Annabel Miller, Bristol


There are many Catholics in public service – including people in influential positions – who are used to commissioning research. It is a great pity the current survey did not call upon such expertise. As it is, we have a questionnaire which is cast totally in theological language, inaccessible to many Catholics – who would nevertheless have important insights to share. Also, the dissemination of the survey has been skewed (many Catholics have not heard about it), so it is hard to see how it will be representative. And most seriously of all, the very constituency that might afford the most valuable insights – those people who have been alienated from the Church on account of precisely the issues covered by the survey – will not be reached.

Could the Church in England and Wales supplement the questionnaire with some in-depth interviewing/use of focus groups – to extract some of the narratives/personal stories that lie behind the general issues, and illustrate their complexity? That would make for really thought-provoking reading.

Andrea Kelly, London N1


I predict yet another consultation fiasco, the results of which will play right into the hands of those still intent on preserving a status quo on matters sexual and marital, and end up as wrapping paper for the Vatican equivalent of fish and chips.

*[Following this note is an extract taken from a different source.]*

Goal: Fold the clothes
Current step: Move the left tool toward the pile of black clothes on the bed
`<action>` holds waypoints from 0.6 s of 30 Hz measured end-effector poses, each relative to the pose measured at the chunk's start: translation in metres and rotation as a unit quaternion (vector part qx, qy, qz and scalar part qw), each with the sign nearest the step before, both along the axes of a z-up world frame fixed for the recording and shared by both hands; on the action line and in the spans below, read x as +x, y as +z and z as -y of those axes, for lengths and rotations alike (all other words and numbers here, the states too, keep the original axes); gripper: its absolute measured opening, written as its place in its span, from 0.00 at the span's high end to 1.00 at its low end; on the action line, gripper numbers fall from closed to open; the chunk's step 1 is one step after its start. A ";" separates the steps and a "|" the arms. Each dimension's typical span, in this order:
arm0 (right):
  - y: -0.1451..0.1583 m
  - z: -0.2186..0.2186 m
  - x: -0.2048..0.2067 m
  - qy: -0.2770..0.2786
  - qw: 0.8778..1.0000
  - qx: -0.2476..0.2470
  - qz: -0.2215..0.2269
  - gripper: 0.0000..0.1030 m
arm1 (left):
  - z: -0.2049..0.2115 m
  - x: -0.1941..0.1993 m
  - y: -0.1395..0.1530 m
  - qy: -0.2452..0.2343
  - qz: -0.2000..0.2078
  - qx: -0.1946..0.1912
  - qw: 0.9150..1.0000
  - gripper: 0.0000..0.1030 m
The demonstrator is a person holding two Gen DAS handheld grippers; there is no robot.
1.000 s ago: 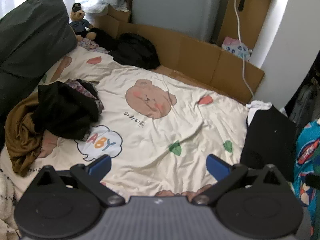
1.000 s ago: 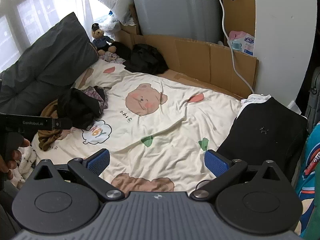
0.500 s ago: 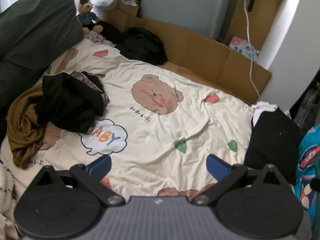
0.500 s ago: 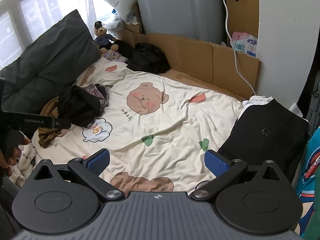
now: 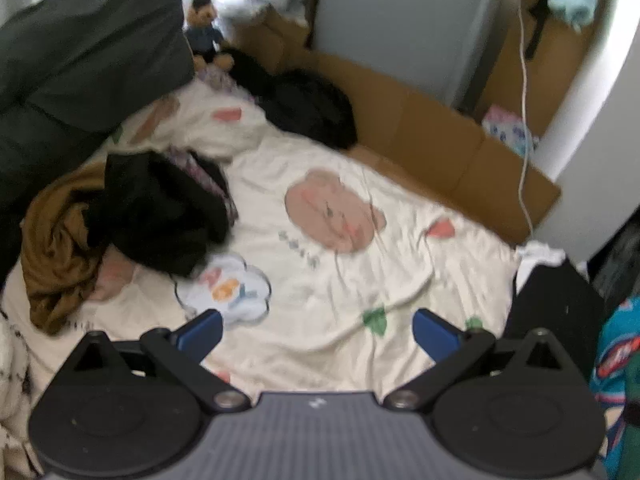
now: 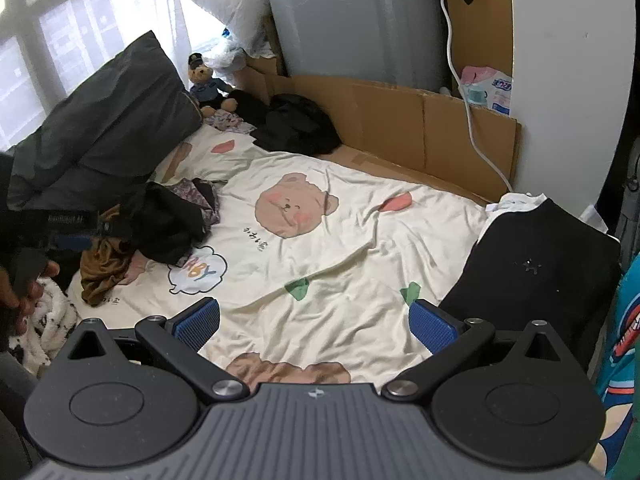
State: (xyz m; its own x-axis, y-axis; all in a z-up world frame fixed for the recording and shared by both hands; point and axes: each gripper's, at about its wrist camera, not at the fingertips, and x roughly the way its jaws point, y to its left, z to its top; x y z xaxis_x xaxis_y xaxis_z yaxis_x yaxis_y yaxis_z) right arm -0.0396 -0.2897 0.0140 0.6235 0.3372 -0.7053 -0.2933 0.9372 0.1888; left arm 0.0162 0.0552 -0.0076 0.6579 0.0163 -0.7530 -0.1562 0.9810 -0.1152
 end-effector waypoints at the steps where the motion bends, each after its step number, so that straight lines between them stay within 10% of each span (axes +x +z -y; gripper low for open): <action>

Thank God for Melanie McDonagh and those other mothers (“Poll of the pews”, 9 November) and their down-to-earth common sense but, once again, we are consulting them too little, and far too late.

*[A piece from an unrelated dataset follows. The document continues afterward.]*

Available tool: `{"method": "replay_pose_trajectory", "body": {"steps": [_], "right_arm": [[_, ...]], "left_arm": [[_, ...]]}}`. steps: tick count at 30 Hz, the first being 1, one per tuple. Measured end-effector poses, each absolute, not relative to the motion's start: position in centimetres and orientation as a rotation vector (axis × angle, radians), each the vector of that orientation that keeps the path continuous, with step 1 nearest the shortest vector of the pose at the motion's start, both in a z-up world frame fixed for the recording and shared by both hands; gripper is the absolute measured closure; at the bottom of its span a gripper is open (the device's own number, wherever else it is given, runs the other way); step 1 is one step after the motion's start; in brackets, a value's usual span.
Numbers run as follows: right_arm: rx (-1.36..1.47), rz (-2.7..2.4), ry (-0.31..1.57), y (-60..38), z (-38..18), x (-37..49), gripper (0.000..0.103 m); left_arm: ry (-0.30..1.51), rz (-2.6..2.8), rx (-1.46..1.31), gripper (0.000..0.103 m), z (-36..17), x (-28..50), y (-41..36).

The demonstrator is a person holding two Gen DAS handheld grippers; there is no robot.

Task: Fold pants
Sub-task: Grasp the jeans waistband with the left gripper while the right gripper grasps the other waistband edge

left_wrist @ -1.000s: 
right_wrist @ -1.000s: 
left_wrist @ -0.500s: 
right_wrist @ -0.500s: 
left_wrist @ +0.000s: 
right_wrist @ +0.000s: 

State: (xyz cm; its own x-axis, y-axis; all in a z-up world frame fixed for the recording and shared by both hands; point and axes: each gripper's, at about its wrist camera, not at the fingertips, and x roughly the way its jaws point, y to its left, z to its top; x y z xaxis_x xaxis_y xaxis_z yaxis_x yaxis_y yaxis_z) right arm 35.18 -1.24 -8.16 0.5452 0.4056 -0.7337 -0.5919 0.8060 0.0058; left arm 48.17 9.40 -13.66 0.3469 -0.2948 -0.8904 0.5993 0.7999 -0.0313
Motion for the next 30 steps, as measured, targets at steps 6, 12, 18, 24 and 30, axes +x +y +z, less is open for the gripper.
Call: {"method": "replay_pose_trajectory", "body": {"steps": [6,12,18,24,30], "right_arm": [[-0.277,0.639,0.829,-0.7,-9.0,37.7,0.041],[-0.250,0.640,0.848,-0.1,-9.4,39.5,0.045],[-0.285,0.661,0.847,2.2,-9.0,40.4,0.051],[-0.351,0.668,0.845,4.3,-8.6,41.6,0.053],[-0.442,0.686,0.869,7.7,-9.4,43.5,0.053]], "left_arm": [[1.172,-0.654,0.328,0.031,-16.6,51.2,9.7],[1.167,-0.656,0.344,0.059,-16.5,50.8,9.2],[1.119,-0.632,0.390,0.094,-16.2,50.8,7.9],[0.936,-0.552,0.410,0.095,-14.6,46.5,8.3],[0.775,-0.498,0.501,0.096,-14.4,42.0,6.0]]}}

(Fr) Edward Butler, Derrydruel Upper, County Donegal, Ireland


Although there is a passing reference in the introduction to mixed [Christian] marriages and inter-religious marriages needing the Church’s attention and pastoral care, there is no section in the questionnaire which asks us for our views on them. But all is not lost. Question 9 asks us to identify other challenges and proposals that we consider urgent and useful to treat. This offers an opportunity for interchurch couples themselves and for all concerned for their welfare to do their best to ensure that the pastoral needs of interchurch families are laid before the Synod on the Family.